Collected data entries
********
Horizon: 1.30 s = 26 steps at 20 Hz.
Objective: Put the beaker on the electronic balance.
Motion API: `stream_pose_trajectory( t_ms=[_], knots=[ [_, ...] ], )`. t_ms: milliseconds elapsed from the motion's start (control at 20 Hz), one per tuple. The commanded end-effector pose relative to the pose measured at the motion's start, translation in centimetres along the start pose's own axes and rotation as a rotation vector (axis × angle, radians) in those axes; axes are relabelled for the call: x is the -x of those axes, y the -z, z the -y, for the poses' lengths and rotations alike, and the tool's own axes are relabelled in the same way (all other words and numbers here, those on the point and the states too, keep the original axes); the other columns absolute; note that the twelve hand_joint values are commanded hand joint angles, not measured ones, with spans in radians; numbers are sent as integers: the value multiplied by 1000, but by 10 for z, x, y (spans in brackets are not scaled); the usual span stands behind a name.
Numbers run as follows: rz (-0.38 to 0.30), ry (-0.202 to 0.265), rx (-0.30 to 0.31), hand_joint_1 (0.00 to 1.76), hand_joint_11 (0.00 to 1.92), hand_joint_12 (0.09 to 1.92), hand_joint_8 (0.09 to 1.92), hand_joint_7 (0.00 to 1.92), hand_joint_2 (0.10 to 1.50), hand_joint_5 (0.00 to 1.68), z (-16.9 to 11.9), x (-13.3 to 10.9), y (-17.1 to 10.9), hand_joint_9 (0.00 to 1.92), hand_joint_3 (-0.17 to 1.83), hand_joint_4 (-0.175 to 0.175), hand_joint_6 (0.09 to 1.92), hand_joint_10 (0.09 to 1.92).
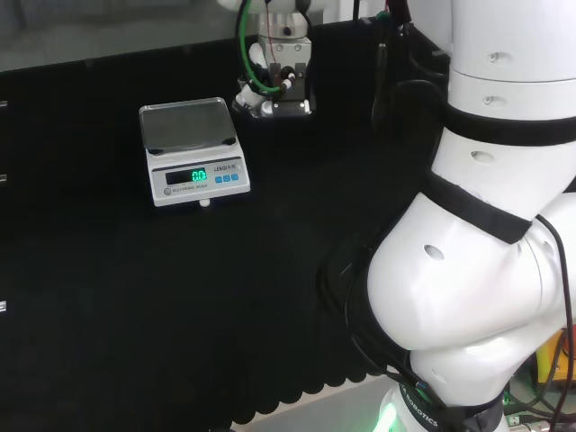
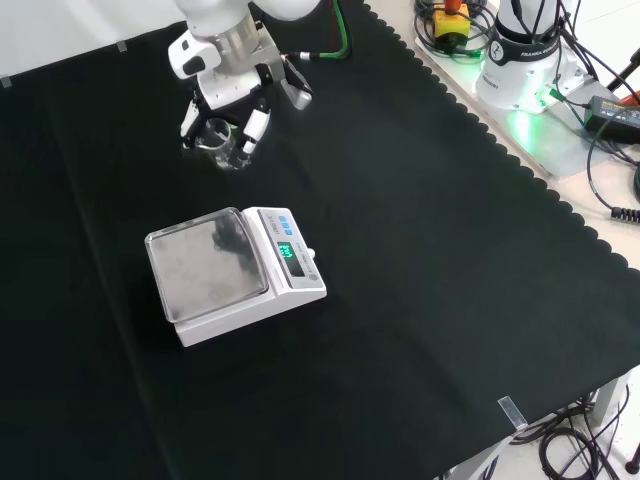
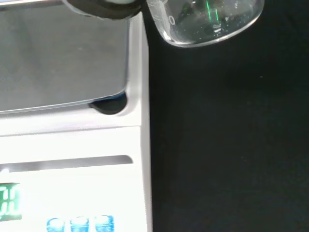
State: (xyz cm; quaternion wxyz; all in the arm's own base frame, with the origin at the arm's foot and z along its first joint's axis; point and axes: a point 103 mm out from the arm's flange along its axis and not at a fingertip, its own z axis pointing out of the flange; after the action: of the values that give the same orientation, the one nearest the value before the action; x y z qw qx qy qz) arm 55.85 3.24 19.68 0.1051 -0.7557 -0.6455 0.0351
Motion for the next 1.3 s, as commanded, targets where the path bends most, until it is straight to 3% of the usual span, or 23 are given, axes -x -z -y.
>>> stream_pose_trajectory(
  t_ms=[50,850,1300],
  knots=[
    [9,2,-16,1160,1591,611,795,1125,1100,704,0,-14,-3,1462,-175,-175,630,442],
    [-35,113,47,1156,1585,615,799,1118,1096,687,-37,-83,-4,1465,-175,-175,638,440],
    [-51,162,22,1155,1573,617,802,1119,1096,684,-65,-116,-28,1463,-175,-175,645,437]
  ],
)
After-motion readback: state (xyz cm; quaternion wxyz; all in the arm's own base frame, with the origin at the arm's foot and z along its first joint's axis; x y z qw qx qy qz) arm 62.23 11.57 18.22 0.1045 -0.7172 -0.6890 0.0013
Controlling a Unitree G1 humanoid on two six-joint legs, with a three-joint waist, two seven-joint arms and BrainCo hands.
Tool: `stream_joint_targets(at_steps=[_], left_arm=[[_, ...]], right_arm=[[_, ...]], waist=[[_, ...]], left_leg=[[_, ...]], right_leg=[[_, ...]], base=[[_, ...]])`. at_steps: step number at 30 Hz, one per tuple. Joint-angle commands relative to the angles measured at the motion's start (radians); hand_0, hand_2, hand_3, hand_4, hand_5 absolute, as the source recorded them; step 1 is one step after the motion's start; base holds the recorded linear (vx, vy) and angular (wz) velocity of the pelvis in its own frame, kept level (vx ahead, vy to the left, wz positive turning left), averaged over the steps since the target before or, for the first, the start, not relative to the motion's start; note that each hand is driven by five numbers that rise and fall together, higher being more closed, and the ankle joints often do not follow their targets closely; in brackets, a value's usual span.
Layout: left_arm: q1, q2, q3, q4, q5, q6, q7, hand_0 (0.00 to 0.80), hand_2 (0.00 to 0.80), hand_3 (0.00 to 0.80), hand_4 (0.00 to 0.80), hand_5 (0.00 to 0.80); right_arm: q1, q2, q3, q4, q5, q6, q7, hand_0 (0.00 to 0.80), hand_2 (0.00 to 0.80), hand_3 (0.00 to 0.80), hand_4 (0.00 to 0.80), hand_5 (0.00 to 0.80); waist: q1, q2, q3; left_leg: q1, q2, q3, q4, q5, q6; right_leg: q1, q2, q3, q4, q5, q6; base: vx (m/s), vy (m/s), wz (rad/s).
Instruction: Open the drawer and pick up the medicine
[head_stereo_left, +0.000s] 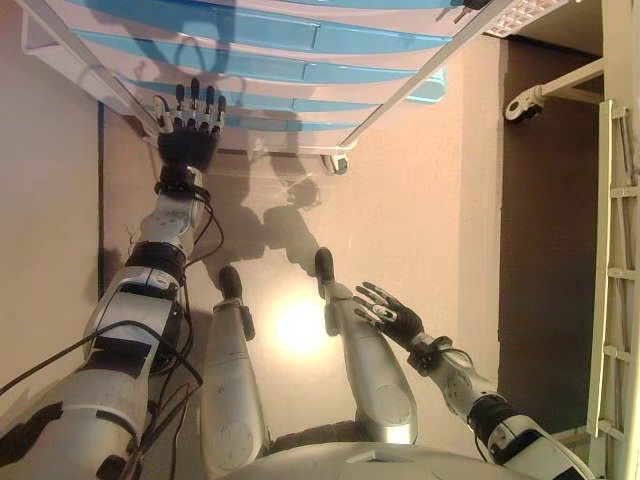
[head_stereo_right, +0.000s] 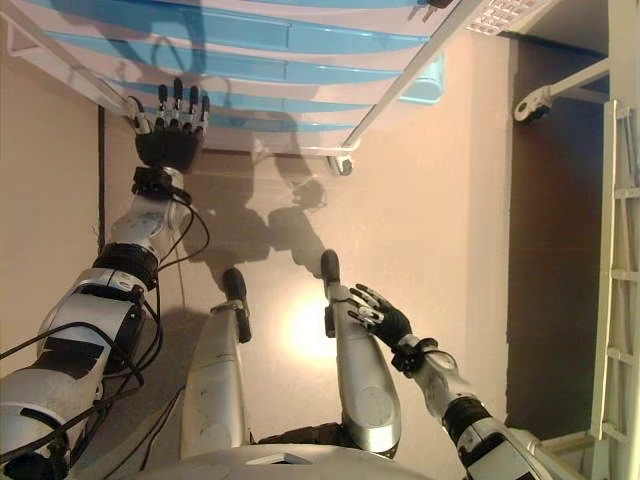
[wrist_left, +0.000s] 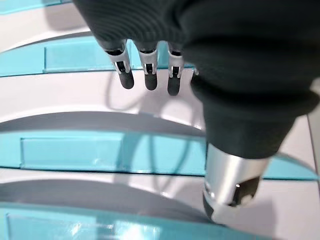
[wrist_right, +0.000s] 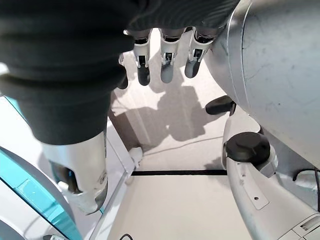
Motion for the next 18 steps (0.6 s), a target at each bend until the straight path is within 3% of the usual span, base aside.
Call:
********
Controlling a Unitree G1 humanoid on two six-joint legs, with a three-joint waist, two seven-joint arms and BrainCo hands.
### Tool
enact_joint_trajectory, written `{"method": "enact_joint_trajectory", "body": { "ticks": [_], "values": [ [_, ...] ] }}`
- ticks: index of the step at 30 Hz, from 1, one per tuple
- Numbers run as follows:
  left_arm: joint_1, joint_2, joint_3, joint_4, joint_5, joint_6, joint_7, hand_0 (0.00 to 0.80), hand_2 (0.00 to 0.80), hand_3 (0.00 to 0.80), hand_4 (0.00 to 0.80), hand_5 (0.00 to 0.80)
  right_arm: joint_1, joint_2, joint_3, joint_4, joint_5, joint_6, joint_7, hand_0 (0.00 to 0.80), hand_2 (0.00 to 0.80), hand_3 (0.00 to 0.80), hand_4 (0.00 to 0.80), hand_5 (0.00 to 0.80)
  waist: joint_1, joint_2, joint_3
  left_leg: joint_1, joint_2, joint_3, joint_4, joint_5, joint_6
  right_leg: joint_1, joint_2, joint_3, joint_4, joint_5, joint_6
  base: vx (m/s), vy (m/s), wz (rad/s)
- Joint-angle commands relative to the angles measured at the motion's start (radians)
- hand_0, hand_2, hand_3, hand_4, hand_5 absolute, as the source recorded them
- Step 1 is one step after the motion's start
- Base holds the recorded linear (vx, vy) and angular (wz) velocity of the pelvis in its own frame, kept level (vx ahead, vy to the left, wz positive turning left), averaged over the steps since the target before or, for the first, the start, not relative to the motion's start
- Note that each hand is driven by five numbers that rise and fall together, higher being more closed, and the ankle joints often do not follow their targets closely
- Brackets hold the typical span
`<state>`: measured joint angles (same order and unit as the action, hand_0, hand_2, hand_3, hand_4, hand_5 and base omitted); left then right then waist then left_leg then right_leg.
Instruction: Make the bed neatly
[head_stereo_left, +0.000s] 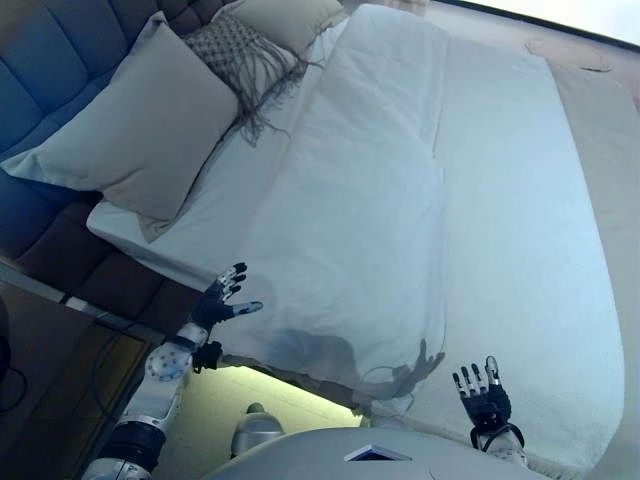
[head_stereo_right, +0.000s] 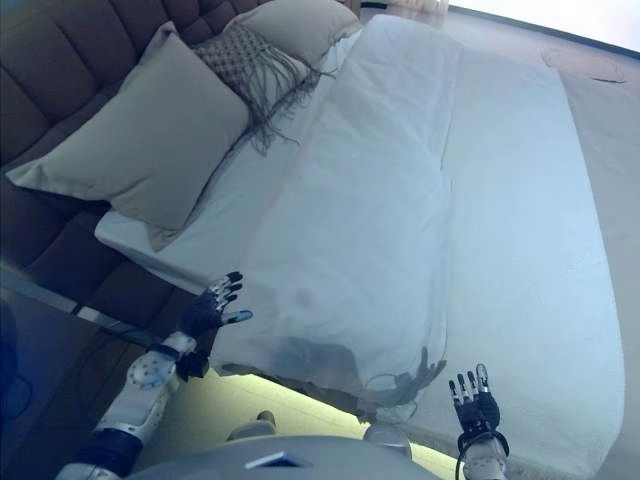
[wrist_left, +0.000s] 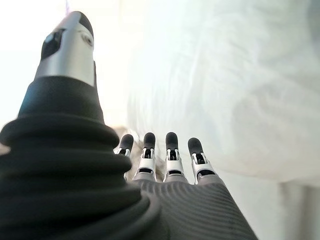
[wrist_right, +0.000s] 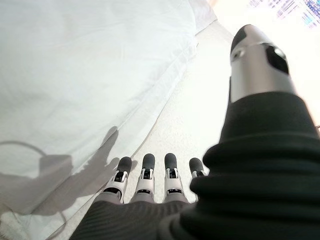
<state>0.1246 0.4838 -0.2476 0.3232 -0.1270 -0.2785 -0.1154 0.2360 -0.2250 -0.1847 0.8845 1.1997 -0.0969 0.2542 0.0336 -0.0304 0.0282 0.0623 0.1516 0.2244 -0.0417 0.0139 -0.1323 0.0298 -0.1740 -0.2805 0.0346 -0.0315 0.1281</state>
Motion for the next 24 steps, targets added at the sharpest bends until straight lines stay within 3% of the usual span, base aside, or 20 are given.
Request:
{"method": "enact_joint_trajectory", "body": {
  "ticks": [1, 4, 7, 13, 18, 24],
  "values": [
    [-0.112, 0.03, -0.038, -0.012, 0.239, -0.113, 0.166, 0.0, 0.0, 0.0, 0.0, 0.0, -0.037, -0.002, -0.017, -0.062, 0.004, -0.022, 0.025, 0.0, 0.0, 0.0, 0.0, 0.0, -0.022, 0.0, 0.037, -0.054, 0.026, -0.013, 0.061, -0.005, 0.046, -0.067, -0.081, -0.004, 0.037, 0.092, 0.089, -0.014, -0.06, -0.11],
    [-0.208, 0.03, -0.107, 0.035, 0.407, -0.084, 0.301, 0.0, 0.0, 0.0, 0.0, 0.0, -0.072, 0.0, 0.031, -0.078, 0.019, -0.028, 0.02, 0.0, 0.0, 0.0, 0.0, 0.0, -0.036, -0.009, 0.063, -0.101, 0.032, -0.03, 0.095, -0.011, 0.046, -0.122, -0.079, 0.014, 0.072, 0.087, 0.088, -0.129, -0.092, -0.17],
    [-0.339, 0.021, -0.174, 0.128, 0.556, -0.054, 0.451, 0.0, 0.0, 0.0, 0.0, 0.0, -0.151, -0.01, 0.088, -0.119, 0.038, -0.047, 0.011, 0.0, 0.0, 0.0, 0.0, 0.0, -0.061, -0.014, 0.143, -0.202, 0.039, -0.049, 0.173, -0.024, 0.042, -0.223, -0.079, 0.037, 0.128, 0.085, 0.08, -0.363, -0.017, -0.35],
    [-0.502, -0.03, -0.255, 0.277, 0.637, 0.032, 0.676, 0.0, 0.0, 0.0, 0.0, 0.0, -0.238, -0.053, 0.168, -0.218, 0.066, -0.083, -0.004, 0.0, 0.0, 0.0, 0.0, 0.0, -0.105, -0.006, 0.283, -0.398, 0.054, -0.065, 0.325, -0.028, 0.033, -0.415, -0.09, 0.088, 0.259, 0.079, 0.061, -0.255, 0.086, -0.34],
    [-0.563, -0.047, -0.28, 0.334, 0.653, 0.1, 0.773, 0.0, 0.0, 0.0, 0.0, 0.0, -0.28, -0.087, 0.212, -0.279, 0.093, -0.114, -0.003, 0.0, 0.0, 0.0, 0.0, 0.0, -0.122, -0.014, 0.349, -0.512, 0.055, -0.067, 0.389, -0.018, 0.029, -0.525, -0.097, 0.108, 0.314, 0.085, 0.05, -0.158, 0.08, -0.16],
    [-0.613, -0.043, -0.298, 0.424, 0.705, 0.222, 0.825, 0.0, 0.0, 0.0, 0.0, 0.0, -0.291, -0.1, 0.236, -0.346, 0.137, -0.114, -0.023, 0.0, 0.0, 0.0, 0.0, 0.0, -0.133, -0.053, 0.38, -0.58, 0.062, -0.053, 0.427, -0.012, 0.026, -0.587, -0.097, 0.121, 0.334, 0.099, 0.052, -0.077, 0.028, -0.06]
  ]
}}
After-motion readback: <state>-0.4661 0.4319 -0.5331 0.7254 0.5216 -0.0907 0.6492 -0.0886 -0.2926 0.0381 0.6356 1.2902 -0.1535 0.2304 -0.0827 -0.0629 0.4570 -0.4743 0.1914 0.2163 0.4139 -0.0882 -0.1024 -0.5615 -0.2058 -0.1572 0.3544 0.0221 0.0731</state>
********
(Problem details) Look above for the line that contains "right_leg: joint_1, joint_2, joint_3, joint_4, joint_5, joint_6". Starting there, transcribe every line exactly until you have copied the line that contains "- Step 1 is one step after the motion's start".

(Answer area)
  right_leg: joint_1, joint_2, joint_3, joint_4, joint_5, joint_6
  base: vx (m/s), vy (m/s), wz (rad/s)
- Joint-angle commands relative to the angles measured at the motion's start (radians)
- hand_0, hand_2, hand_3, hand_4, hand_5 absolute, as the source recorded them
- Step 1 is one step after the motion's start

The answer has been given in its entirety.